She goes on to remind us that the evidence was staring the city – and the mayor in the face. It wasn’t just the letter from Richard Brzeczek that Richard M. Daley (and Dick Devine) ignored.
“A few years after the [Andrew] Wilson revelations, the then-head of the Office of Professional Standards, the watchdog over police misconduct, raised serious questions about the electro-shocking of suspects,” Marin noted.
“When told, the Chicago Police Department did nothing.
“In 1990, OPS investigator Michael Goldston catalogued 50 cases of alleged police torture. The department suppressed his report and made Goldston’s life a living hell. Thanks to a court order, the report was finally made public in 1992.
“It was front-page news for a minute. But nobody, including the mainstream press, law enforcement, state or federal prosecutors or the judiciary did much of anything to demand answers.”
And there was the U.S. attorney’s office before Patrick Fitzgerald – and the Clinton Justice Department.
“[Lawyer Flint] Taylor had meetings in 1989 with federal prosecutors in Chicago and with then-Attorney General Janet Reno back in the ’90s. A delegation that included U.S. Rep. Bobby Rush and Judge R. Eugene Pincham went to Washington to talk to her.
“‘We told her about torture,’ Taylor said last week. ‘She was very attentive but noncommittal.’ She was hardly alone, he said. ‘Everybody since Reagan passed on it’.”
Marin asked Taylor why.
“My instinct is that racism, pro-police bias and bias in terms of poor black suspects, made it something that the press and prosecutors didn’t want to deal with,” he said.
Two observations: First, this is another example of the difference betweeen Patrick Fitzgerald and the typical insiders who usually hold his post. I’m fairly certain that Fitzgerald – who has the undying respect of street cops – would have pursued these allegations aggressively back then. And many U.S. attorneys would not have pursued Burge on a perjury charge now.
Second, Taylor’s explanation is largely right. In newsrooms that are supposed to be street-smart and skeptical of official claims, many reporters (and more so, their editors) remain naive and direct their skepticism toward those who would puncture the childhood myths of how authorities behave. I am grateful every day for the kind of training I received as a young reporter, including an editor early in my career who once told me “It’s always ten times worse than you think it is.” That’s the way the media should proceed in its reporting, even when it doesn’t turn out to be true. But it usually does.
Torture Today
Did Jon Burge leave a legacy?
“The news this week that former Police Commander Jon Burge has been indicted on federal charges nearly thirty years after the alleged crimes is very important,” Tracy Jake Siska writes at Chicago Justice. “This long overdue prosecution exposes the striking, continuous, and deliberate refusal by the accountability departments within the agencies, policy makers, the media, and the courts, to focus their attention on what occurs inside Chicago Police interrogation rooms. The reporting of the indictment relies on retrospective coverage of the abuse that occurred at the hands of the Chicago Police Department. However, the discussion fails to evaluate if Burge’s tactics are part of history or if they have only been refined for modern use.”
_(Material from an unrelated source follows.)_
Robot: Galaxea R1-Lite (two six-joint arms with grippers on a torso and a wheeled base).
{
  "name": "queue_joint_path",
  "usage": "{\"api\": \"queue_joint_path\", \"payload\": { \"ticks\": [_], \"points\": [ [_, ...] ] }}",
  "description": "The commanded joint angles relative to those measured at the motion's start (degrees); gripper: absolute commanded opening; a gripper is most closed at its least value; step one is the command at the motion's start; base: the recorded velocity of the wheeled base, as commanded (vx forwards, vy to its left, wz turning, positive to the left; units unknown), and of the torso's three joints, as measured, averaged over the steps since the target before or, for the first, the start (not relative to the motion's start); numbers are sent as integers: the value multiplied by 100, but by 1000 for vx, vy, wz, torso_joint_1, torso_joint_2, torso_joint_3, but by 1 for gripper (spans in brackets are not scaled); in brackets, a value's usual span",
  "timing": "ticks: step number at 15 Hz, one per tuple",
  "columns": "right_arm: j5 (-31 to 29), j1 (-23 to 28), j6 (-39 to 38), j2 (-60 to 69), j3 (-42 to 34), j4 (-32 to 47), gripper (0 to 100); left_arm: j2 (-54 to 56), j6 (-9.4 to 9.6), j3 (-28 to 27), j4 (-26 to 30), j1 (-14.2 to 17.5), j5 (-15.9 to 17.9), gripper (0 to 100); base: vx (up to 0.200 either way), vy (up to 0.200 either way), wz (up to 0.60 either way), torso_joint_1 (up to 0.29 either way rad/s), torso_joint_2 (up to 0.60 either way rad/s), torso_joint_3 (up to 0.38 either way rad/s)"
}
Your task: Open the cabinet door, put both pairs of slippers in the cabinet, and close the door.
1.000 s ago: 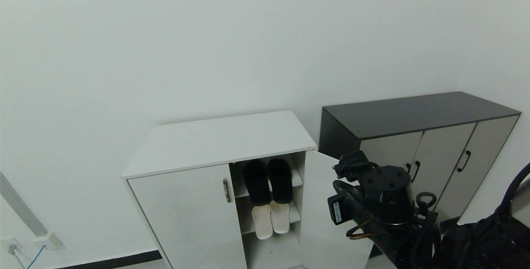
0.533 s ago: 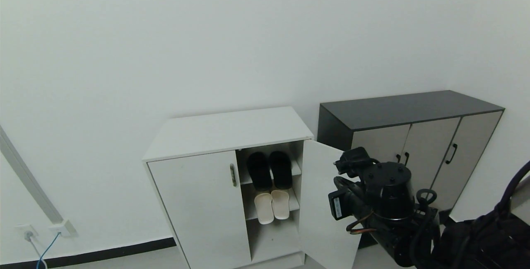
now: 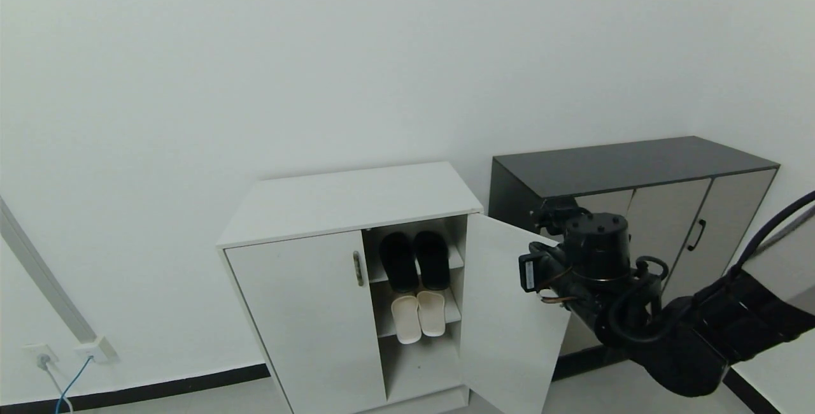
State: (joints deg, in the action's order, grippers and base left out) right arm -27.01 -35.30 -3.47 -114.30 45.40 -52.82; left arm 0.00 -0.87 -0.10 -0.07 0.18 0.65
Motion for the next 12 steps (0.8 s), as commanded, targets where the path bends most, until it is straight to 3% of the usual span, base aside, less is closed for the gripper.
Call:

Siska offers up a case study, and concludes:
“For all the bellowing about the fact that more should have been done twenty years ago to stop Burge, nothing is being done to stop the illegal and abusive tactics of today.”
Ferdy Film Frenzy
Continuing our blurbing of Marilyn Ferdinand’s coverage of the Chicago International Film Festival. Go to Ferdy on Films for full reviews and details.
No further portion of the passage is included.